Dataset section:

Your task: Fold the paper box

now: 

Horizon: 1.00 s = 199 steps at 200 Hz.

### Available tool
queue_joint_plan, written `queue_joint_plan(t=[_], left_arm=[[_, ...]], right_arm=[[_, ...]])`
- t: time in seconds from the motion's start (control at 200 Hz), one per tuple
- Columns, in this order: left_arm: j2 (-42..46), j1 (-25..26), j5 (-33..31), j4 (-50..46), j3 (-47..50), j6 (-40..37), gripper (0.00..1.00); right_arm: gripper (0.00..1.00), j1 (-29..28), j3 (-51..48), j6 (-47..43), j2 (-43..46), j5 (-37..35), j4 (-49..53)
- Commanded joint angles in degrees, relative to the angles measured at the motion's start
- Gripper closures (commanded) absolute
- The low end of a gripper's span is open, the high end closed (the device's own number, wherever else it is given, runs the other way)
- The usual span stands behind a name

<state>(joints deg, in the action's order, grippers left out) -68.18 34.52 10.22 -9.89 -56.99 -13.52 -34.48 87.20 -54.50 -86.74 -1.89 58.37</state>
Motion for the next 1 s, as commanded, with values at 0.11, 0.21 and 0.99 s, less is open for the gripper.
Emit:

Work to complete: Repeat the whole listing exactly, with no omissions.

Answer for this exercise:
Your task: Fold the paper box

now: 

Horizon: 1.00 s = 199 steps at 200 Hz.

### Available tool
queue_joint_plan, written `queue_joint_plan(t=[_], left_arm=[[_, ...]], right_arm=[[_, ...]])`
- t: time in seconds from the motion's start (control at 200 Hz), one per tuple
- Columns, in this order: left_arm: j2 (-42..46), j1 (-25..26), j5 (-33..31), j4 (-50..46), j3 (-47..50), j6 (-40..37), gripper (0.00..1.00); right_arm: gripper (0.00..1.00), j1 (-29..28), j3 (-51..48), j6 (-47..43), j2 (-43..46), j5 (-37..35), j4 (-49..53)
- Commanded joint angles in degrees, relative to the angles measured at the motion's start
- Gripper closures (commanded) absolute
- The low end of a gripper's span is open, the high end closed (the device's own number, wherever else it is given, runs the other way)
- The usual span stands behind a name

<state>(joints deg, in the action's order, grippers left out) -68.18 34.52 10.22 -9.89 -56.99 -13.52 -34.48 87.20 -54.50 -86.74 -1.89 58.37</state>
Motion for the next 1 s, as commanded, with values at 0.11, 0.21 and 0.99 s, less is open for the gripper.
Emit:

The response to this exercise is now complete.